Quand Ozzy Osborne (chanteur de Black Sabbath) revient à la maison après un concert, me raconte Monfrère, sa femme lui demande “alors, mon chéri, comment ça s’est passé?”
- Sais pas, dit Ozzy, je ne me souviens de rien.
Il jouait dans un stade devant 200’000 personnes.
Ozzy
Valise
Gala décide d’apporter sa valise à Genève (nous rentrerons en Espagne dimanche). Elle l’ouvre, en retire la moitié des habits, les plie et les replie, les dispose sur mon lit, dans l’arrière- boutique. Puis elle me fait vérifier l’heure du direct au départ de Lausanne. Je l’accompagne sur le quai. Arrive le train. Elle s’en va. Trois heures plus tard, elle est de retour. Elle a vidé la valise à Genève. Elle l’ouvre et la remplit avec le reste des habits. Pour la seconde fois, je l’accompagne sur le quai de la gare de Lausanne et lui tends la valise. Elle monte dans le direct pour Genève.
Plante
Cette plante est formidable. Une pousse quelconque, promue à un destin gris. Non pas que je sache quel sont les voies qu’empruntent les sèves ou quelles terres sont riches, mais de la trouver ainsi, à l’époque, épleurée devant la paroi amovible d’un supermarché de la rue du Jura, à Fribourg, m’avait remué. Je n’aime pas le choses soldées, surtout quand elles sont vivantes. De plus, la caissière m’avait fait l’article. J’ai payé cette plante Fr. 8.- Personne ne lui aurait donné un semaine. Or, trois ans plus tard, elle est là, dans l’arrière-boutique. Et je ne la visite que quelque fois par an. Elle produit des feuilles, cherche la lumière de Lausanne, la trouve un peu, avale son lot de poussière située qu’elle est entre deux étagères remplies de livres. Et dure.
Police 2
Cette remarque sur l’intervention administrative des polices, j’entendais dire “après urgence”, je la consignais avant d’avoir lu l’information relative à l’attentat de Barcelone que j’apprends à l’instant. Mes phrases étaient motivées par le film Security regardé dans mon arrière-boutique tandis que survenait l’attaque en Espagne. Peu importe, ce qu’elles signifie dans ce contexte que modifie provisoirement l’actualité.
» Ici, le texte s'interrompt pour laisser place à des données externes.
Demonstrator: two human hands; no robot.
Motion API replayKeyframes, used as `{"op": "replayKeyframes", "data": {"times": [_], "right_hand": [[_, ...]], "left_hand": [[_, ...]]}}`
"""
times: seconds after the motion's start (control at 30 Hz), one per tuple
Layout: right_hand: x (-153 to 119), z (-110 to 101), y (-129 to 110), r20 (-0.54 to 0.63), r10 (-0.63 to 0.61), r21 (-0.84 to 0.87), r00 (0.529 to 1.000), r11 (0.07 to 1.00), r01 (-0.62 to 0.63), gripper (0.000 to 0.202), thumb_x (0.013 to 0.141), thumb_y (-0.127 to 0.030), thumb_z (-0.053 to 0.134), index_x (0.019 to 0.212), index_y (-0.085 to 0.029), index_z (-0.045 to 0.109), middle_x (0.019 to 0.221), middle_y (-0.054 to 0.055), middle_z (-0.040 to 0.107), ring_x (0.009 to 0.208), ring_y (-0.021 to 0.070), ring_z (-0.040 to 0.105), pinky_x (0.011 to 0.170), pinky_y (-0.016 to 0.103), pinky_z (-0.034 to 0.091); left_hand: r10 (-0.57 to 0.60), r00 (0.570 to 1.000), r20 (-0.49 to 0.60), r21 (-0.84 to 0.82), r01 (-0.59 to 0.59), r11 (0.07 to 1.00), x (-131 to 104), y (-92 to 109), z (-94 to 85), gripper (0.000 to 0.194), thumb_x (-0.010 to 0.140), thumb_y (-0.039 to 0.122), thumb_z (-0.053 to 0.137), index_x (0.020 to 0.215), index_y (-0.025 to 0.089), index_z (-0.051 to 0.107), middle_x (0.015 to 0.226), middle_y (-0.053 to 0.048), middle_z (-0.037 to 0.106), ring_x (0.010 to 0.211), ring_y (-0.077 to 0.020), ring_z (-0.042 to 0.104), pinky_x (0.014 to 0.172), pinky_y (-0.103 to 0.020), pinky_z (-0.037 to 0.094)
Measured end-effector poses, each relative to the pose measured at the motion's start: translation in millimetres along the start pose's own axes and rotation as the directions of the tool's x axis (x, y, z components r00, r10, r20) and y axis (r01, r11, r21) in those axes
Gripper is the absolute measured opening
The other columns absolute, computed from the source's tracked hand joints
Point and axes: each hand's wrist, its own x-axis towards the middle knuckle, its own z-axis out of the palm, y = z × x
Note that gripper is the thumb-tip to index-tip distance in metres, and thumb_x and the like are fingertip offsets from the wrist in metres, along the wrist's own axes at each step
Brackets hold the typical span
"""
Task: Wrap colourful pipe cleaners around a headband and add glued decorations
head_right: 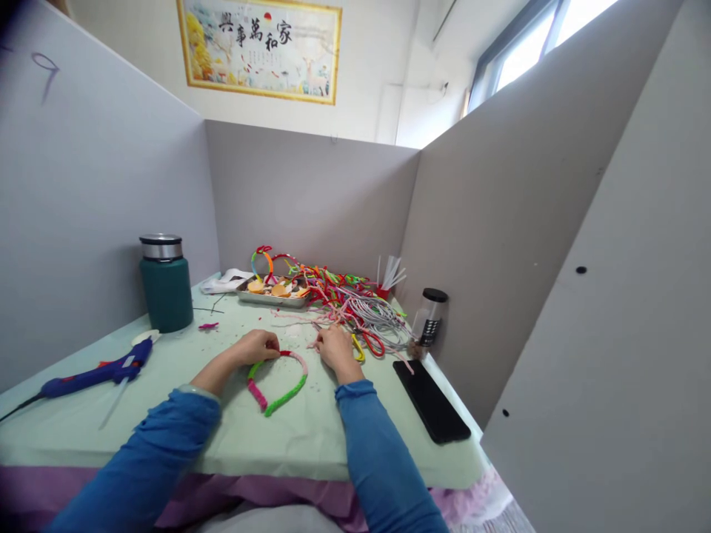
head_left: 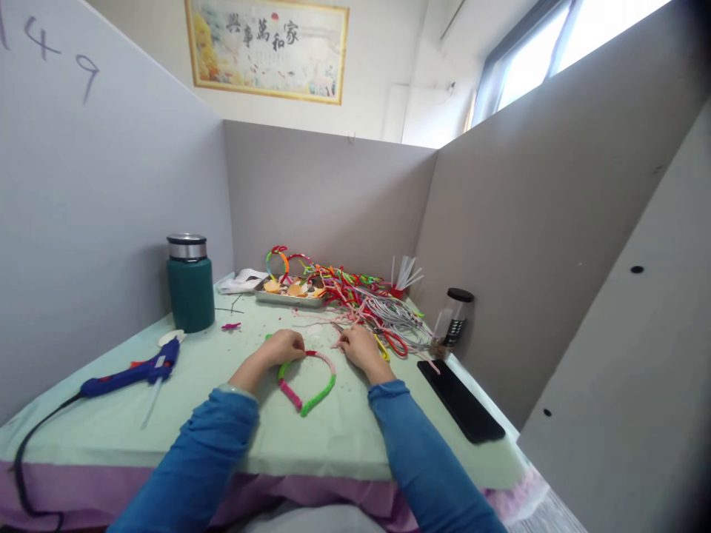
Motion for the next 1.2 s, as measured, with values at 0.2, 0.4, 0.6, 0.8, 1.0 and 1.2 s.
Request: {"op": "replayKeyframes", "data": {"times": [0.2,0.4,0.6,0.8,1.0,1.2], "right_hand": [[3.1,0.0,2.4,-0.182,0.059,0.078,0.981,0.996,-0.046,0.021,0.087,-0.029,0.047,0.091,-0.021,0.066,0.096,0.005,0.067,0.091,0.0168,0.057,0.078,0.025,0.036],[2.3,1.0,-0.7,-0.163,0.006,0.120,0.987,0.993,0.014,0.018,0.086,-0.028,0.050,0.090,-0.023,0.067,0.093,0.003,0.068,0.090,0.0160,0.058,0.077,0.023,0.036],[3.2,1.6,2.2,-0.154,0.003,0.134,0.988,0.991,0.018,0.023,0.084,-0.023,0.049,0.099,-0.025,0.067,0.101,0.001,0.068,0.094,0.0159,0.057,0.080,0.024,0.037],[2.5,1.7,2.7,-0.074,-0.029,0.111,0.997,0.993,0.037,0.023,0.084,-0.024,0.049,0.096,-0.023,0.069,0.102,0.004,0.067,0.097,0.0168,0.056,0.086,0.025,0.036],[1.1,6.7,-2.8,-0.050,-0.107,0.068,0.993,0.992,0.110,0.024,0.084,-0.027,0.053,0.102,-0.024,0.068,0.106,0.006,0.064,0.102,0.0192,0.052,0.087,0.027,0.035],[2.9,12.1,-3.4,0.003,-0.117,0.020,0.993,0.993,0.117,0.023,0.085,-0.029,0.051,0.096,-0.024,0.070,0.099,0.007,0.064,0.099,0.0208,0.050,0.082,0.029,0.034]], "left_hand": [[-0.005,1.000,0.006,0.011,0.005,1.000,-0.4,0.4,-0.2,0.021,0.068,0.035,0.060,0.080,0.021,0.070,0.083,-0.002,0.070,0.077,-0.0157,0.061,0.065,-0.021,0.041],[-0.022,0.999,-0.035,0.043,0.023,0.999,-2.4,3.2,-2.2,0.018,0.069,0.034,0.060,0.077,0.021,0.070,0.083,-0.003,0.071,0.078,-0.0164,0.061,0.065,-0.021,0.042],[-0.027,0.999,-0.044,0.033,0.028,0.999,-3.7,4.1,-4.0,0.018,0.069,0.034,0.061,0.078,0.020,0.070,0.083,-0.004,0.071,0.077,-0.0168,0.061,0.064,-0.021,0.041],[-0.019,0.999,-0.032,0.054,0.020,0.998,-4.1,3.2,-4.1,0.020,0.070,0.033,0.060,0.080,0.020,0.071,0.083,-0.004,0.071,0.074,-0.0163,0.061,0.063,-0.022,0.040],[0.054,0.999,0.001,-0.004,-0.054,0.999,-7.4,10.6,-2.9,0.023,0.072,0.036,0.059,0.080,0.019,0.073,0.078,-0.003,0.071,0.070,-0.0153,0.060,0.063,-0.022,0.041],[0.138,0.982,-0.126,0.023,-0.137,0.990,-8.4,24.8,2.3,0.025,0.075,0.036,0.056,0.083,0.021,0.074,0.088,-0.006,0.071,0.079,-0.0172,0.061,0.072,-0.024,0.042]]}}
Du moins faut-il insister sur le fait que l’État a non seulement abandonnée le peuple mais qu’en défendant son intérêt il engage le sacrifice du commun. Nous ne sommes qu’au début du purgatoire.
Arrière-boutique
Après deux pannes de batteries, sept cent kilomètres de route avec interdiction d’éteindre le moteur, la pluie, les embouteillages et la nuit, nous déchargeons dans l’arrière-boutique de Lausanne qui contient empilées jusqu’au plafond l’essentiel de mes possessions, vingt-quatre litres de bière, six cents cachets de vitamines, zinc, omega plus, a, b et d, les maillots de bain et les robes de soirée de Gala, les livres destinés aux amis d’Agrabuey, les affaires de Krav-Maga et les chaussures de course, de la vodka, du café et du beurre fondu, les couteaux de cuisines et le couteau militaire acheté à Augsburg, les vélos, les spatules de bois, des réserves de sel et de poivre en moulin, deux ordinateurs, les habits d’été et d’hiver, les classeurs administratifs français, espagnols et le courrier que l’on a déposé à mon intention, le tout, sur le sol, puis sur le lit, dans les espaces creux, sous les chaises, derrière les radiateurs, en équilibre sur les lampes à pied… bref, nous habitons une grotte. Une seule position est tenable, les jambes contre la poitrine, le dos au mur. De cette position, je considère le chantier. Plutôt, je me mets à détailler les choses. Et je vais de surprise en surprise. “Tiens, mon livre de Verlaine, le hamac cambodgien, le foulard de Tudela, la machette, et là, l’abat-jour de Gimbrède, et ce pot… que contient-il? Des agathes, celles que j’ai gagnées à Fribourg… Plus haut, il y a les skates et ma veste de motard… La réplique du christ de Velazquez, un pantalon de l’armée thaïe, ce livre de Fanor que je n’ai pas encore lu…” Ce qui m’amène à ce projet: raconter les six dernières années de vie en lisant le contenu de mon arrière-boutique.